A PROMISING PREMISE--Looser is looking at the reputation of Jane Austen over the last two hundred years as reflected in phenomena beyond the critical or academic tradition: book illustrations, travel guides to Austen country, theatrical adaptations both amateur and professional, the 1940 film with Greer Garson and Laurence Olivier. The Idea of Jane as bricolage, with thousands of contributors.
She turns up some interesting finds. The 1935 stage version (not Colin Firth) probably inaugurates the tradition of a sexy Darcy; both suffragists and anti-suffragists claimed Austen as ally. William Henry George Pellew wrote the first dissertation on Austen in 1883 and sent a copy to Henry James.
The book never gets airborne, though, somehow, It puts one in mind of the Old Historicism, the pre-Greenblatt kind. An extraordinary amount of time in the archives has been logged, but nothing very audacious is asserted, and the picture of how Jane Austen became Jane Austen is left little more illuminated than it was.

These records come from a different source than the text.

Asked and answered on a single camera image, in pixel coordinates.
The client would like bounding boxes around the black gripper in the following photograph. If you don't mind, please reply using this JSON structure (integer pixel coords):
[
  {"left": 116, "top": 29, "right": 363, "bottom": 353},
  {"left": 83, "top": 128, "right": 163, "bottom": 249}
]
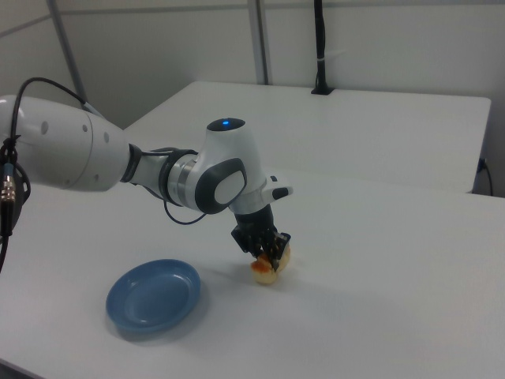
[{"left": 230, "top": 205, "right": 294, "bottom": 273}]

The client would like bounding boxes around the braided bread roll orange glaze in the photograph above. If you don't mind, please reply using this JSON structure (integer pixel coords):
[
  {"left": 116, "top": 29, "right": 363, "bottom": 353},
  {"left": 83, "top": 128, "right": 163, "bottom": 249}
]
[{"left": 250, "top": 245, "right": 293, "bottom": 286}]

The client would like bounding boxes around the blue round plate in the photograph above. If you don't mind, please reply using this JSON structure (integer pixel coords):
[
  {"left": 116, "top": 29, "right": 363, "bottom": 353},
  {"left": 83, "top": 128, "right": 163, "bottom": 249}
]
[{"left": 105, "top": 258, "right": 203, "bottom": 332}]

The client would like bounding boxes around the white neighbouring table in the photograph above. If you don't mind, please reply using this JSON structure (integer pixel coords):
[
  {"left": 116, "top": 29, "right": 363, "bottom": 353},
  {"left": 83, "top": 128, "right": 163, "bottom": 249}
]
[{"left": 122, "top": 81, "right": 492, "bottom": 194}]

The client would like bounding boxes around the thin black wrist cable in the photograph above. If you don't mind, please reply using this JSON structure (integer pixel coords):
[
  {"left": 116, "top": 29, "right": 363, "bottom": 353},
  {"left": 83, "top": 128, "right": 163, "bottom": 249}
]
[{"left": 133, "top": 146, "right": 211, "bottom": 227}]

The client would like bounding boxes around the grey metal partition post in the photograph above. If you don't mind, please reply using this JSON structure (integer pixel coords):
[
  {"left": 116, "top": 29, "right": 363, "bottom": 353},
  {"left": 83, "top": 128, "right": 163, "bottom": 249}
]
[
  {"left": 46, "top": 0, "right": 88, "bottom": 100},
  {"left": 249, "top": 0, "right": 275, "bottom": 85}
]

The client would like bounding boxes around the black camera pole with clamp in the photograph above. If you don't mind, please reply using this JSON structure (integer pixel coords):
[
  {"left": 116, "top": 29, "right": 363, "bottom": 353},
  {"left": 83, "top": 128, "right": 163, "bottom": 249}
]
[{"left": 310, "top": 0, "right": 335, "bottom": 96}]

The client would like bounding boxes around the black cable beside table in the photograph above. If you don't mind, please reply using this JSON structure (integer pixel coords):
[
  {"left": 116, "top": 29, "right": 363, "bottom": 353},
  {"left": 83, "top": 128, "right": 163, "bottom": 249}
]
[{"left": 478, "top": 157, "right": 495, "bottom": 197}]

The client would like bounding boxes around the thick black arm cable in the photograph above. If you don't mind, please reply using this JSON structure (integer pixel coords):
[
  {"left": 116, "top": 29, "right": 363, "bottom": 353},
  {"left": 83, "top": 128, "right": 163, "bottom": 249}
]
[{"left": 0, "top": 77, "right": 106, "bottom": 274}]

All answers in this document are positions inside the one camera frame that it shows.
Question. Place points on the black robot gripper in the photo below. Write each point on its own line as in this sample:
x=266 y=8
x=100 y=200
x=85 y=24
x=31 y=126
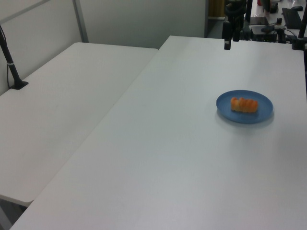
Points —
x=236 y=10

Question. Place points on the orange toy bread loaf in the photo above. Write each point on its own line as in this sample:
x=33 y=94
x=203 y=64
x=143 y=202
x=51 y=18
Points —
x=244 y=105

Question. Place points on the thin black upright pole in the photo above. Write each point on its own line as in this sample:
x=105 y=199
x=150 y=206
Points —
x=248 y=10

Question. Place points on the yellow wooden panel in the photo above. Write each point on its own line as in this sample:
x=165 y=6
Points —
x=216 y=8

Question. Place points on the flat grey tablet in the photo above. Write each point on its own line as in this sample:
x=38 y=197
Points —
x=259 y=20

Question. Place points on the black electronics box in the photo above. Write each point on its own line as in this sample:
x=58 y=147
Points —
x=262 y=34

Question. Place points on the black round knob controller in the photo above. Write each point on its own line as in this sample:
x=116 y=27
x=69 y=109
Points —
x=279 y=22

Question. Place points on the black keyboard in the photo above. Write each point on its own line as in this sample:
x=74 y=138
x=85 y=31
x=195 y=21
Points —
x=291 y=17

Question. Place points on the black computer mouse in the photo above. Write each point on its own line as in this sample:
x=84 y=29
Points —
x=297 y=8

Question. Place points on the blue round plate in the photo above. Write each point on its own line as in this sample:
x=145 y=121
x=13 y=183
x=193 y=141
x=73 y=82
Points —
x=242 y=118

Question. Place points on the black clamp mount pole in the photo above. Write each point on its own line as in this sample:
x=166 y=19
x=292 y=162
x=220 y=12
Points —
x=299 y=38

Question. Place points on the grey metal partition post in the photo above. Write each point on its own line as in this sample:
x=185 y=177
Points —
x=81 y=21

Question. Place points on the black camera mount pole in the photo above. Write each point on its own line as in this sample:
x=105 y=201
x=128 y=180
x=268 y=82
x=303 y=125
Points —
x=10 y=68

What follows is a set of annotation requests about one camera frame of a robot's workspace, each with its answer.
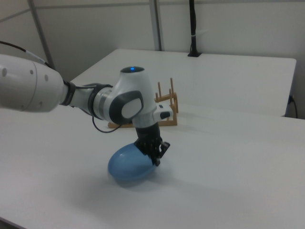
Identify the black camera pole with clamp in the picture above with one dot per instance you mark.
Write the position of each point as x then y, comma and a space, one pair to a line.
193, 23

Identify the blue round plate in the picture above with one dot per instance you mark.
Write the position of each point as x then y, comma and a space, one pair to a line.
128, 167

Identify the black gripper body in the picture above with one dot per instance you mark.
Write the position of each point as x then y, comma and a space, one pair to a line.
149, 140

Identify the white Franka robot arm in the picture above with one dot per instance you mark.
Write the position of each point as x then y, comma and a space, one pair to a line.
23, 83

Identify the grey partition corner post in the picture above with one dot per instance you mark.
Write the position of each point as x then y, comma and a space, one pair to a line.
157, 23

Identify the wooden plate rack with pegs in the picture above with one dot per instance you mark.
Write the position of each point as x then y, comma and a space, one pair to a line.
175, 112

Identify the grey slanted partition post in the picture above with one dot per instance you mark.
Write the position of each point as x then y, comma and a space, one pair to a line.
40, 28

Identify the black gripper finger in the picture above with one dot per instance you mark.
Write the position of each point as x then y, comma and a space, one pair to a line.
157, 161

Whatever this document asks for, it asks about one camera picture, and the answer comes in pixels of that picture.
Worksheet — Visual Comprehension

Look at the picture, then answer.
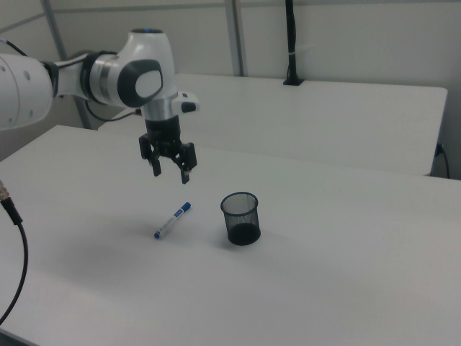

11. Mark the black mesh pen cup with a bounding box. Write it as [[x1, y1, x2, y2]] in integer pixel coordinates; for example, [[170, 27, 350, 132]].
[[220, 191, 262, 247]]

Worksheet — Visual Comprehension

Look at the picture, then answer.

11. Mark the blue and white marker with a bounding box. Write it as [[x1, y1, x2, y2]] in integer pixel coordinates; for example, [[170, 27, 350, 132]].
[[153, 201, 192, 240]]

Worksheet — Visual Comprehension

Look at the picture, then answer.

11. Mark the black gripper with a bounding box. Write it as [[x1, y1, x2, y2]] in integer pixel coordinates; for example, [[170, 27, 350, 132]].
[[138, 115, 198, 185]]

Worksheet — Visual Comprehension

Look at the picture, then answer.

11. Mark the thin gripper cable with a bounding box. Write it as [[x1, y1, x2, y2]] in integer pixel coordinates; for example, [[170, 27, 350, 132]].
[[84, 100, 143, 123]]

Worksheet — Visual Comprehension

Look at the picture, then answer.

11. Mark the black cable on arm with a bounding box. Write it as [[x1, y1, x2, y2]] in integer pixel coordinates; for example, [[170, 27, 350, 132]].
[[0, 37, 29, 58]]

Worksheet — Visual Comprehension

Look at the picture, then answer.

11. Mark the black cable at table edge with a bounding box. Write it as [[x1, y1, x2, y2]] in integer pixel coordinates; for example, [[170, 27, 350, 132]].
[[434, 143, 452, 179]]

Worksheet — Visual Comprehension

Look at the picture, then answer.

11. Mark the black cable with metal connector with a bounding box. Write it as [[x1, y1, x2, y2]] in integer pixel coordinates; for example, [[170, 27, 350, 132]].
[[0, 177, 30, 326]]

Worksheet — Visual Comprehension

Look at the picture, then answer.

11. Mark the grey metal frame post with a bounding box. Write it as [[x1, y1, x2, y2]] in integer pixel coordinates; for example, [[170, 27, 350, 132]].
[[42, 0, 70, 63], [225, 0, 250, 77]]

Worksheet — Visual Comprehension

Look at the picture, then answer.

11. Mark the black pole with white band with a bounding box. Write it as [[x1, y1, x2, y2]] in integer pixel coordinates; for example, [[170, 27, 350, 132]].
[[282, 0, 306, 87]]

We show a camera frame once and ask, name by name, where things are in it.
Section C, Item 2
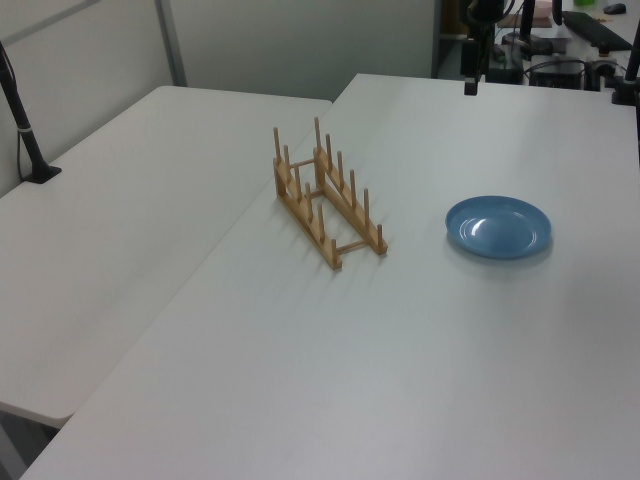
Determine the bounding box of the thin black monitor pole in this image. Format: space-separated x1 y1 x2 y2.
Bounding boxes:
519 0 535 42

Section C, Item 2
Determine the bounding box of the black clamped stand pole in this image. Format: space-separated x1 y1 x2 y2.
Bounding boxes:
611 28 640 106

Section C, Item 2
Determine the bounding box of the grey partition frame post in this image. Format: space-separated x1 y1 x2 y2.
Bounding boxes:
153 0 189 87

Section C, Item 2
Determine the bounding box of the black camera stand pole, white band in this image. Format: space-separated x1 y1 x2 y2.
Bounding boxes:
0 40 63 187

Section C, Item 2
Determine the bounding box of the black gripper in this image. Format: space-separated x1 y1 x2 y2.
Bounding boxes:
460 0 507 97

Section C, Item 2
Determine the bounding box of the wooden plate rack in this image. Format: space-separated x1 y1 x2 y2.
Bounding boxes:
272 116 390 272

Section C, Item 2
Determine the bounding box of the black computer keyboard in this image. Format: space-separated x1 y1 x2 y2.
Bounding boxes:
561 10 634 52

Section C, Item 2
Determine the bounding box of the black computer box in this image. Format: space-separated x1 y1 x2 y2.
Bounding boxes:
528 58 587 90

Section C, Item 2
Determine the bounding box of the blue plastic plate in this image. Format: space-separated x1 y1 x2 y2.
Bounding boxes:
444 195 553 260

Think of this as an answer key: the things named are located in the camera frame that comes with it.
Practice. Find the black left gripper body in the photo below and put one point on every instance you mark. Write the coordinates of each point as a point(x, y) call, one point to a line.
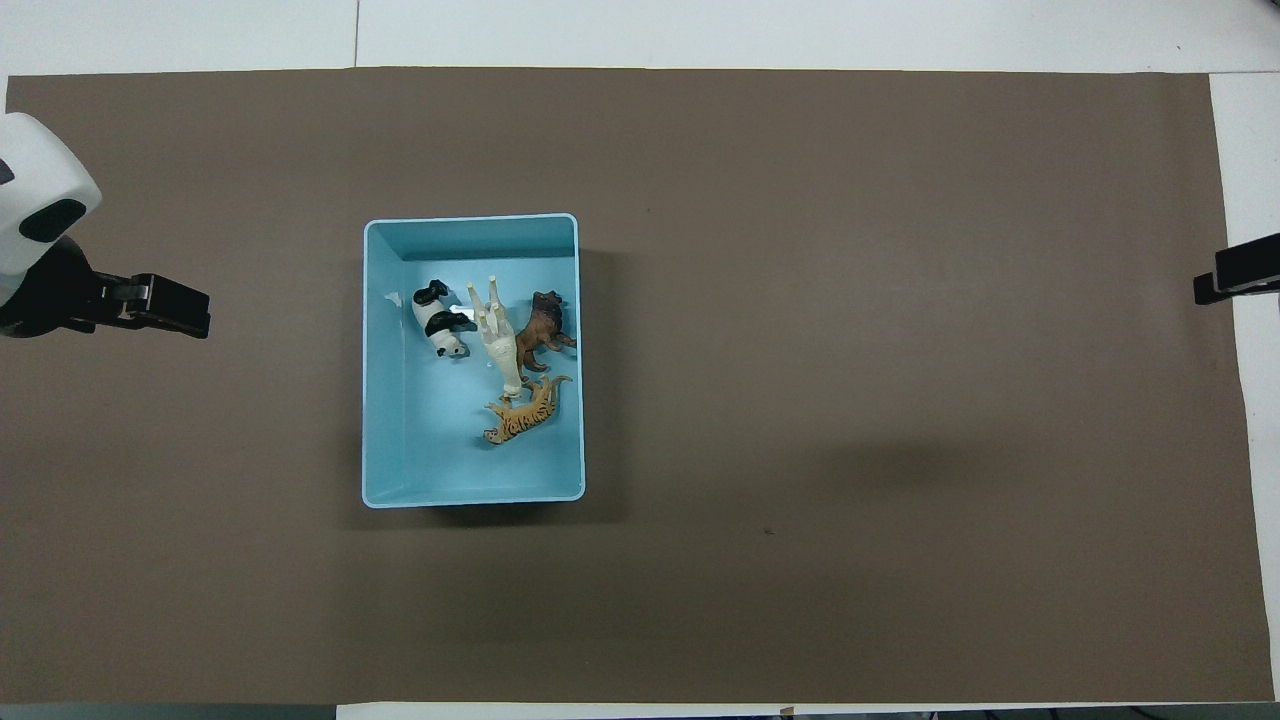
point(50, 300)

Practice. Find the black and white panda toy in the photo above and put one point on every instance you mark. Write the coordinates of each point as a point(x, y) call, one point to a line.
point(438, 322)

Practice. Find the cream llama toy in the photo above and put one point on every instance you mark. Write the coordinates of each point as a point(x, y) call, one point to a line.
point(500, 345)

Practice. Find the orange striped tiger toy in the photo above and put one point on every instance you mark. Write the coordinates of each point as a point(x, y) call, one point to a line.
point(525, 418)

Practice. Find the brown lion toy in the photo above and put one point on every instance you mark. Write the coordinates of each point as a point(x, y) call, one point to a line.
point(540, 330)

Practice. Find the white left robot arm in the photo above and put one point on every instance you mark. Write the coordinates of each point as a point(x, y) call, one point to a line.
point(30, 170)

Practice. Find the light blue storage box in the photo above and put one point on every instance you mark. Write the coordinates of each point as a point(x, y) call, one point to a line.
point(440, 450)

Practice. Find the brown paper table mat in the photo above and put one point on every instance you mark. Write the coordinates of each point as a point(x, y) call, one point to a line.
point(800, 450)

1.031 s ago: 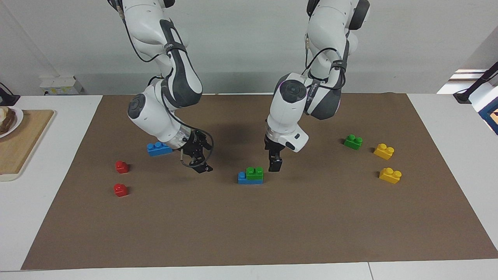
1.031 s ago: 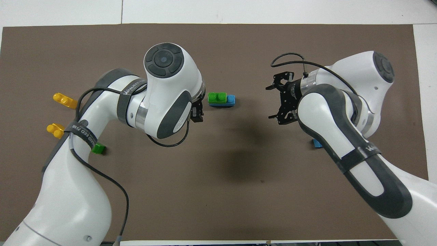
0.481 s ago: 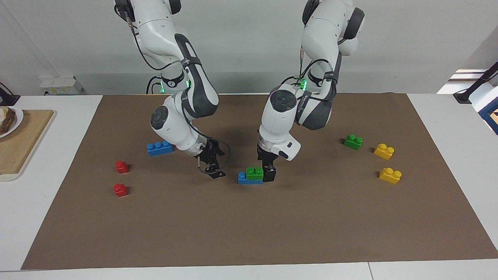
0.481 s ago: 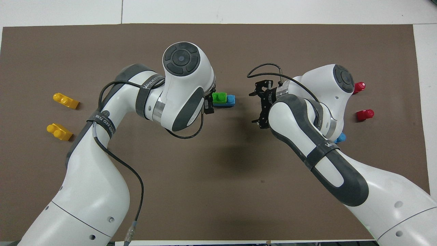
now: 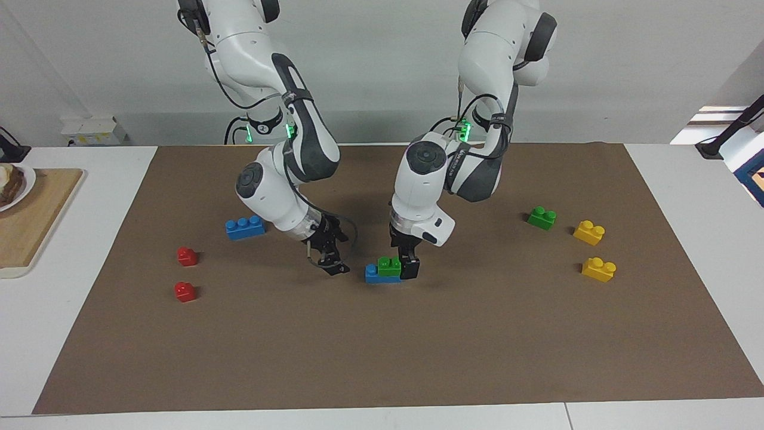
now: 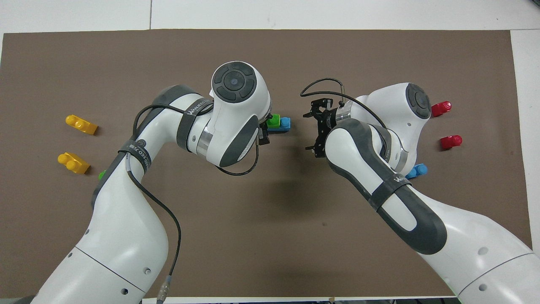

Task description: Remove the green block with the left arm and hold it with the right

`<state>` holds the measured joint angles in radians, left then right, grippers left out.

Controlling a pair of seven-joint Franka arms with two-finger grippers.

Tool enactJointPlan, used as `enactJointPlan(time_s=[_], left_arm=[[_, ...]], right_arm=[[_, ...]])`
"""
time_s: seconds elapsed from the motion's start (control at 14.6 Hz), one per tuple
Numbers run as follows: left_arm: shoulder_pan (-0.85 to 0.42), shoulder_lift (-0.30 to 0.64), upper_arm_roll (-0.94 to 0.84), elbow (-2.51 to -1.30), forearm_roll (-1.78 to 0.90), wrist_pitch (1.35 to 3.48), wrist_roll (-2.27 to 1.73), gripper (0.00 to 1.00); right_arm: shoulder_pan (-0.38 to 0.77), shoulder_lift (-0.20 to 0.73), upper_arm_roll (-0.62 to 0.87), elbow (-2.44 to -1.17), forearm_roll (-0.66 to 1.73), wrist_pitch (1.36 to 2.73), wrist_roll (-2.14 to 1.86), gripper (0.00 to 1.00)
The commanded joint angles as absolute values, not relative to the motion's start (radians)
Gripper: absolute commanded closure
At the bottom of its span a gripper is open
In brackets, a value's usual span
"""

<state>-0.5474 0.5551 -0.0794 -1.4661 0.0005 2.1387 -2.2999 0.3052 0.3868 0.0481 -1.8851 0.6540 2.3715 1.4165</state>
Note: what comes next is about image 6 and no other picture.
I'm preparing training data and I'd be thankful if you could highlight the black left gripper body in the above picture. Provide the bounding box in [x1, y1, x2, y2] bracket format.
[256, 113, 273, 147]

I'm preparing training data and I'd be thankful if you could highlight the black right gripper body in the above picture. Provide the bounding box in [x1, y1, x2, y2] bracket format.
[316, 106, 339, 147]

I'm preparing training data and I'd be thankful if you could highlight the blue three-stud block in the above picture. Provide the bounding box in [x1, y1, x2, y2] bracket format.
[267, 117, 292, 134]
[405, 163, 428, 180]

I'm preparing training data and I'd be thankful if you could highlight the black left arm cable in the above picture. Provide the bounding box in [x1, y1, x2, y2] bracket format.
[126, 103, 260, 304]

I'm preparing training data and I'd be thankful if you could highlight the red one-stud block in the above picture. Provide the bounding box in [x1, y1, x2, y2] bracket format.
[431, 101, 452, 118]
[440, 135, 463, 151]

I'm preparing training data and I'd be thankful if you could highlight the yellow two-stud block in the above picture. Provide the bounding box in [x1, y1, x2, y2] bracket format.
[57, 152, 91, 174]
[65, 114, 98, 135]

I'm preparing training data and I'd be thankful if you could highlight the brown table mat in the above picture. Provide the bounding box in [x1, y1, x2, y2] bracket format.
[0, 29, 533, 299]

What is clear from Looser's account is that devotion to Jane has been around for quite a while. The process began fairly early--1870, the date of Austen-Leigh's memoir, is sometimes cited as Year One of the Austen renaissance, but Looser demonstrates it was well established by then--and people were surprised by its extent and robustness from as early as the 1890s. This generation's boom of film and television adaptations was preceded by an earlier generation's boom of stage adaptations.
But why Austen rather than, I don't know, Frances Burney? Maria Edgeworth? Or even George Sand? What would Charlotte Brontë think if she knew that Austen was much more widely read, even in France, than George Sand? (On the French Amazon, Orgueil et prejugés has 376 reviews, La mare au diable 47.)